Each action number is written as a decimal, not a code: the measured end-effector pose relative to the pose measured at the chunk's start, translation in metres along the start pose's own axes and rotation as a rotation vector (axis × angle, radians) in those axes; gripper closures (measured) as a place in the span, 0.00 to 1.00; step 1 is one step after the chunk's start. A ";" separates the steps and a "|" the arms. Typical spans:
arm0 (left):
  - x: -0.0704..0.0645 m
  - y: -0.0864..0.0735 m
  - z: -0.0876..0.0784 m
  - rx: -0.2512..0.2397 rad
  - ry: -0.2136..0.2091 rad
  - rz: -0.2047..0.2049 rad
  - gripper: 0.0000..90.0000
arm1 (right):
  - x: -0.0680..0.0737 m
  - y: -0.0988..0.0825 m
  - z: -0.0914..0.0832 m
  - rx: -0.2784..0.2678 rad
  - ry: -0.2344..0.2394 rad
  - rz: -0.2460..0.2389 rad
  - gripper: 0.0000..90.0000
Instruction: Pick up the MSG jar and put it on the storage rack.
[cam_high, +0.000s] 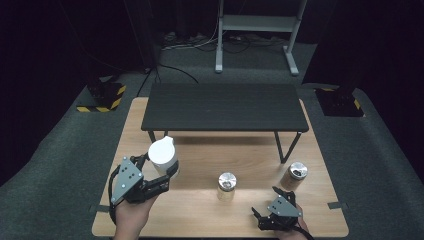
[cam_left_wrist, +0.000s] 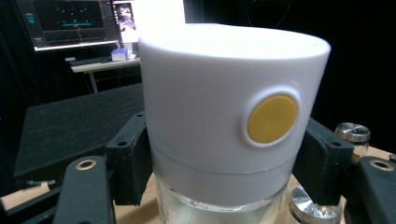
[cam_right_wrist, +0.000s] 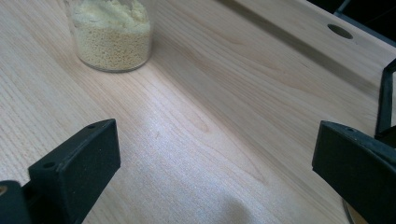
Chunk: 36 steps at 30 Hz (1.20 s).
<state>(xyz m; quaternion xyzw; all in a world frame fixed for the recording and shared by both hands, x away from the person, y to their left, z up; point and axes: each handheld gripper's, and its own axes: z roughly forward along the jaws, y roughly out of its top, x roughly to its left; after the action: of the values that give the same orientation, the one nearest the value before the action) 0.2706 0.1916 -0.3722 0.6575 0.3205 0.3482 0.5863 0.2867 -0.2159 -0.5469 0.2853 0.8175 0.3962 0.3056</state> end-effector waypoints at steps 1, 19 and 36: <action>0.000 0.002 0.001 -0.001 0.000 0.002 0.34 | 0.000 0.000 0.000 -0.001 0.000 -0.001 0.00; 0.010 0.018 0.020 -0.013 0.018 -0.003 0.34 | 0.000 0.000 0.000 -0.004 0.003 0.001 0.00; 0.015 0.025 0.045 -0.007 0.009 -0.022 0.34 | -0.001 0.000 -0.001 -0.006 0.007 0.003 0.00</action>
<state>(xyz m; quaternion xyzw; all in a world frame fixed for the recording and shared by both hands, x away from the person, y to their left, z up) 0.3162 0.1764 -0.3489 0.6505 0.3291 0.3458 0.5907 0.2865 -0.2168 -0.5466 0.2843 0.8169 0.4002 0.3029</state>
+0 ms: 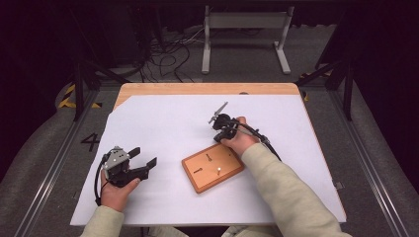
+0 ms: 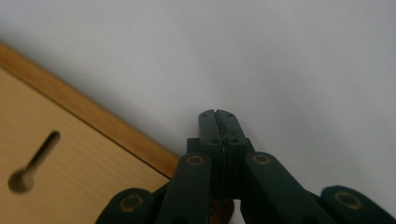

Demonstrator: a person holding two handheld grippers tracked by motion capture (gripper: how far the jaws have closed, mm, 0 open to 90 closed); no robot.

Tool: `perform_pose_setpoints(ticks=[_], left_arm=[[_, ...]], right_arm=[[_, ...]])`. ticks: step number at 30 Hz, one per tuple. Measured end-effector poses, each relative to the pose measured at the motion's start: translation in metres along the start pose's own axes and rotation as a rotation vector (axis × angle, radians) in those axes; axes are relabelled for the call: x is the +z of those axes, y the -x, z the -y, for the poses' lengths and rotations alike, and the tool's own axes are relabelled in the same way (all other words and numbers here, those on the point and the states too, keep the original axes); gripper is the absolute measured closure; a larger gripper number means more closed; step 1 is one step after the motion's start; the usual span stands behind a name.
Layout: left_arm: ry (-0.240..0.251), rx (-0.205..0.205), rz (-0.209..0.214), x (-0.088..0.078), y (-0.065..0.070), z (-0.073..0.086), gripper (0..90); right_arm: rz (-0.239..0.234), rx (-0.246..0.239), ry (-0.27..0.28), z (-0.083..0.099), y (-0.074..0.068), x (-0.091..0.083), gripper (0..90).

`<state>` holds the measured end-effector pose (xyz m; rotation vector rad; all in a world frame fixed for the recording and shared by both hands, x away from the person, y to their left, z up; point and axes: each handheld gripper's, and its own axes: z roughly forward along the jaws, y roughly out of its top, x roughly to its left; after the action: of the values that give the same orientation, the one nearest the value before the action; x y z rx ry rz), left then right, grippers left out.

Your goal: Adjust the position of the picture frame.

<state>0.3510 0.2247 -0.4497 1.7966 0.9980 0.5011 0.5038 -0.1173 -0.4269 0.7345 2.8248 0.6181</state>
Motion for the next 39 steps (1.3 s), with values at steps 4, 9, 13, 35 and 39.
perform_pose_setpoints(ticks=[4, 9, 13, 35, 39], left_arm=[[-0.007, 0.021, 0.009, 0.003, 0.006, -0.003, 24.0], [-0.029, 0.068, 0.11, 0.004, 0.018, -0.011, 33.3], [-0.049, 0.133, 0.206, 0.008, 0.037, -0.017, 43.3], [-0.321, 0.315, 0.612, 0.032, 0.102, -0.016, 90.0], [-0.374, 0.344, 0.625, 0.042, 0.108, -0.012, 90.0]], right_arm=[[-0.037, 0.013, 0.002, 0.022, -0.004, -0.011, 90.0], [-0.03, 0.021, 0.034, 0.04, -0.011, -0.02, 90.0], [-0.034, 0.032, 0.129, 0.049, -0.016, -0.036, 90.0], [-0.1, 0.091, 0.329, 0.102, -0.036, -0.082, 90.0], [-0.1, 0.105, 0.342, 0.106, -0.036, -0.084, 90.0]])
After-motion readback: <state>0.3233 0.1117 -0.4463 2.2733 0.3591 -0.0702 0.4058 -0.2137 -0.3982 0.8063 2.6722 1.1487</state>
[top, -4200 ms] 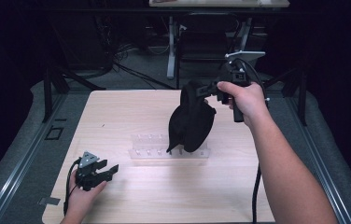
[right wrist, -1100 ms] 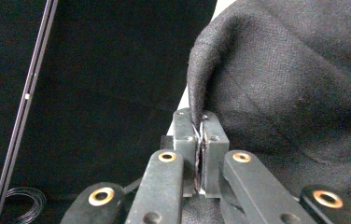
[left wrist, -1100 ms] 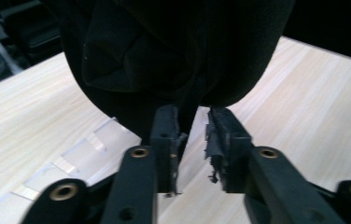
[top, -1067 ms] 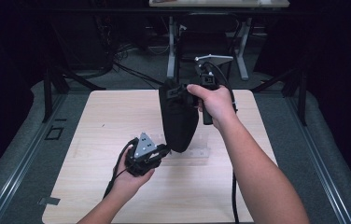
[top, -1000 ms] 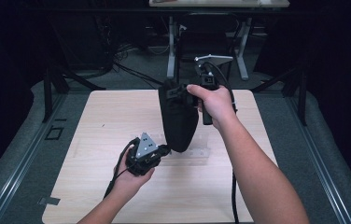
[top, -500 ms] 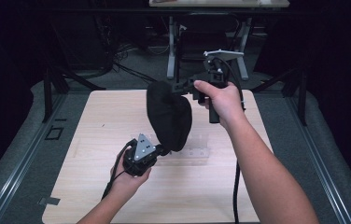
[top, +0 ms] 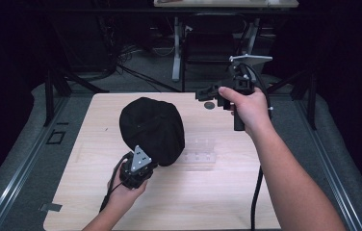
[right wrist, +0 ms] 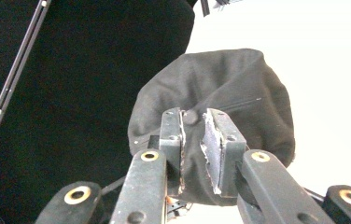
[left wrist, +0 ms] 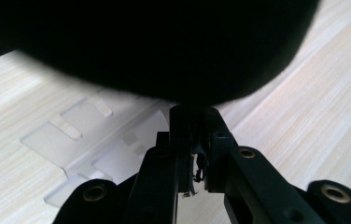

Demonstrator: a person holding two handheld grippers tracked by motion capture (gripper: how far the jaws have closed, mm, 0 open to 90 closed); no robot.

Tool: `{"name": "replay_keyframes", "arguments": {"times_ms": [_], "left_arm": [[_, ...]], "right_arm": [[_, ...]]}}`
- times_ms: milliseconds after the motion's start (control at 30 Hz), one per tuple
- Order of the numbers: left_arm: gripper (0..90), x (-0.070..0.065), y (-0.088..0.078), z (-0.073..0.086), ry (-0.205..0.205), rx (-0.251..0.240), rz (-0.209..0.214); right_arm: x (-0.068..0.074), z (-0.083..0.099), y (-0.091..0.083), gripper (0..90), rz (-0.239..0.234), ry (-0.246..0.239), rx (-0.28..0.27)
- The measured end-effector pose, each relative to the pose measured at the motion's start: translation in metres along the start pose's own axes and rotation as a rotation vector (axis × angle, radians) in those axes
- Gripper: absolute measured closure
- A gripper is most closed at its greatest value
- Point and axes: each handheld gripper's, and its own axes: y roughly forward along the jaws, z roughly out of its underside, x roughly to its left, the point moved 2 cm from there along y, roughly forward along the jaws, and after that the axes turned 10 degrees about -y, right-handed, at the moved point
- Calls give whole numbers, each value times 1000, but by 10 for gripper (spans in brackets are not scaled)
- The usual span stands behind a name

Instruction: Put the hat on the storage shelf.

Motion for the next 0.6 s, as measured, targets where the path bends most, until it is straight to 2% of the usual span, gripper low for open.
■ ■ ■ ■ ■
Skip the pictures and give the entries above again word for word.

Each action number is written as a decimal, not a code: the measured end-effector pose relative to the pose measured at the chunk's start, translation in metres along the start pose's own axes and rotation as a rotation vector (axis × angle, radians) in those axes; gripper closures (measured) as a place in the span, 0.00 to 1.00; step 1 is one step after the chunk's start. A ";" separates the steps and a "|" the arms. Typical spans:
arm0 (left):
  - x: -0.0704..0.0645 m
  - y: -0.0864..0.0735 m
  - z: -0.0876..0.0784 m
  - rx: -0.2512..0.2397 rad
  - ry: -0.2136..0.2091 rad
  - rz: -0.2047..0.2049 rad
  - gripper: 0.0000..90.0000
arm1 (right):
  - x: -0.0680..0.0737 m
  - y: -0.0988..0.0825 m
  - z: -0.0914..0.0832 m
  - rx: -0.2784..0.2678 rad
  - ry: -0.2344..0.2394 rad
  - rz: -0.2460..0.2389 rad
  - gripper: 0.0000..90.0000
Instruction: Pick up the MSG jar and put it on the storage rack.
[cam_high, +0.000s] 
[cam_left_wrist, +0.000s] 
[cam_right_wrist, +0.000s] 
Chunk: 36 steps at 30 Hz (1.20 s).
<state>(xyz m; quaternion xyzw; all in a world frame fixed for the recording and shared by both hands, x away from the person, y to their left, z up; point and axes: each handheld gripper's, and its own axes: z roughly forward along the jaws, y roughly out of its top, x roughly to its left; after the action: of the values that give the same orientation, the one nearest the value before the action) 0.2706 0.1916 -0.3722 0.6575 0.3205 0.3482 0.5863 0.2867 -0.2159 -0.5469 0.2853 0.8175 0.3962 0.3056</state> end-effector waypoints at steps 1, 19 and 36: <action>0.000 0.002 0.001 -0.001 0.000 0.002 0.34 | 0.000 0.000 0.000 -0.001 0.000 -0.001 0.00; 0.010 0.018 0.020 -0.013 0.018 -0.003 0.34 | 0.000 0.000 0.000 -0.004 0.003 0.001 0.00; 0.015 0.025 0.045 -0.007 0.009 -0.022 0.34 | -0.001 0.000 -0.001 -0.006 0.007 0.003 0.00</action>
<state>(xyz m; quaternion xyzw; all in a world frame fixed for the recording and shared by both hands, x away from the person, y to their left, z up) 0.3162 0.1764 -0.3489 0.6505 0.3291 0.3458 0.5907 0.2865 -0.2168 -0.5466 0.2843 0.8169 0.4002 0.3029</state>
+0 ms: 
+0 ms: 

Demonstrator: a person holding two handheld grippers tracked by motion capture (gripper: how far the jaws have closed, mm, 0 open to 90 closed); no robot.

Tool: `perform_pose_setpoints(ticks=[_], left_arm=[[_, ...]], right_arm=[[_, ...]])`. ticks: step number at 30 Hz, one per tuple. Measured end-effector poses, each relative to the pose measured at the motion's start: translation in metres along the start pose's own axes and rotation as a rotation vector (axis × angle, radians) in those axes; axes are relabelled for the call: x is the +z of those axes, y the -x, z the -y, for the poses' lengths and rotations alike, and the tool's own axes are relabelled in the same way (all other words and numbers here, those on the point and the states too, keep the original axes); gripper is the absolute measured closure; a larger gripper number means more closed; step 1 is one step after the motion's start; the usual span stands behind a name.
Layout: left_arm: ry (-0.240..0.251), rx (-0.205..0.205), rz (-0.209..0.214), x (-0.088..0.078), y (-0.065..0.070), z (-0.073..0.086), gripper (0..90); right_arm: rz (-0.239..0.234), rx (-0.246..0.239), ry (-0.27..0.28), z (-0.083..0.099), y (-0.074..0.068), x (-0.091..0.083), gripper (0..90).

`<state>` holds the measured end-effector pose (xyz m; rotation vector rad; all in a world frame fixed for the recording and shared by both hands, x away from the person, y to their left, z up; point and axes: each handheld gripper's, and its own axes: z roughly forward along the jaws, y roughly out of its top, x roughly to its left; after the action: of the values that give the same orientation, the one nearest the value before the action; x y z rx ry rz), left then right, grippers left out.

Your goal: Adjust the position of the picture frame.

<state>0.3510 0.2247 -0.4497 1.7966 0.9980 0.5011 0.5038 -0.1173 -0.4269 0.7345 2.8248 0.6181</state>
Motion for the next 39 steps (1.3 s), with values at steps 4, 9, 13, 35 and 39.
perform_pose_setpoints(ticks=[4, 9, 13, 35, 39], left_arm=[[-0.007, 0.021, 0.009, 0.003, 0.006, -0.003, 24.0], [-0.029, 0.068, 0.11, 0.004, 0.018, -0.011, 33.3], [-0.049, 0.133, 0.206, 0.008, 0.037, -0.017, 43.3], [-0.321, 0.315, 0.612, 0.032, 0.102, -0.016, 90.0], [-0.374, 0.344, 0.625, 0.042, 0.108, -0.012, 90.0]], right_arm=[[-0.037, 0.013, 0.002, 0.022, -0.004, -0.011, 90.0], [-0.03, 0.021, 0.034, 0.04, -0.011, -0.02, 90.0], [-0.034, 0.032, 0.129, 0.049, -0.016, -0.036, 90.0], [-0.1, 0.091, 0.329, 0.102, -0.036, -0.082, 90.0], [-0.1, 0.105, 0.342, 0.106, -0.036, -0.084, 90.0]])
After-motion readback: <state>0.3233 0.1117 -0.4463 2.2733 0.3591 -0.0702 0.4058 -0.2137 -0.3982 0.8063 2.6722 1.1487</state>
[top, -4200 ms] 
[right wrist, -1100 ms] 
[left wrist, -1100 ms] 
[top, -1067 ms] 
[top, -1000 ms] 
[top, -500 ms] 
[top, +0 ms] 
[right wrist, +0 ms] 
[left wrist, +0 ms] 

Demonstrator: a person holding two handheld grippers tracked by motion capture (gripper: how far the jaws have closed, mm, 0 open to 90 closed); no robot.

Tool: `{"name": "replay_keyframes", "arguments": {"times_ms": [_], "left_arm": [[_, ...]], "right_arm": [[_, ...]]}}`
- times_ms: milliseconds after the motion's start (control at 30 Hz), one per tuple
- Order of the numbers: left_arm: gripper (0..90), x (-0.070..0.065), y (-0.088..0.078), z (-0.073..0.086), ry (-0.205..0.205), rx (-0.251..0.240), rz (-0.209..0.214); right_arm: x (-0.068..0.074), z (-0.083..0.099), y (-0.091..0.083), gripper (0..90), rz (-0.239..0.234), ry (-0.246..0.239), rx (-0.28..0.27)
- The measured end-effector pose, each relative to the pose measured at the motion's start: translation in metres along the start pose's own axes and rotation as a rotation vector (axis × angle, radians) in those axes
- Gripper: absolute measured closure
- A gripper is most closed at its greatest value
- Point and axes: each handheld gripper's, and its own axes: y roughly forward along the jaws, z roughly out of its underside, x roughly to its left, the point moved 2 cm from there along y, roughly forward along the jaws, and after that the axes turned 10 degrees about -y, right-handed, at the moved point
- Calls give whole numbers, each value times 1000, but by 10 for gripper (spans in brackets are not scaled)
- The usual span stands behind a name

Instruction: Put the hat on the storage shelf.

Motion for the next 0.6 s, as measured, targets where the path bends most, until it is straight to 2% of the usual span, gripper low for open.

The answer has nothing more to it.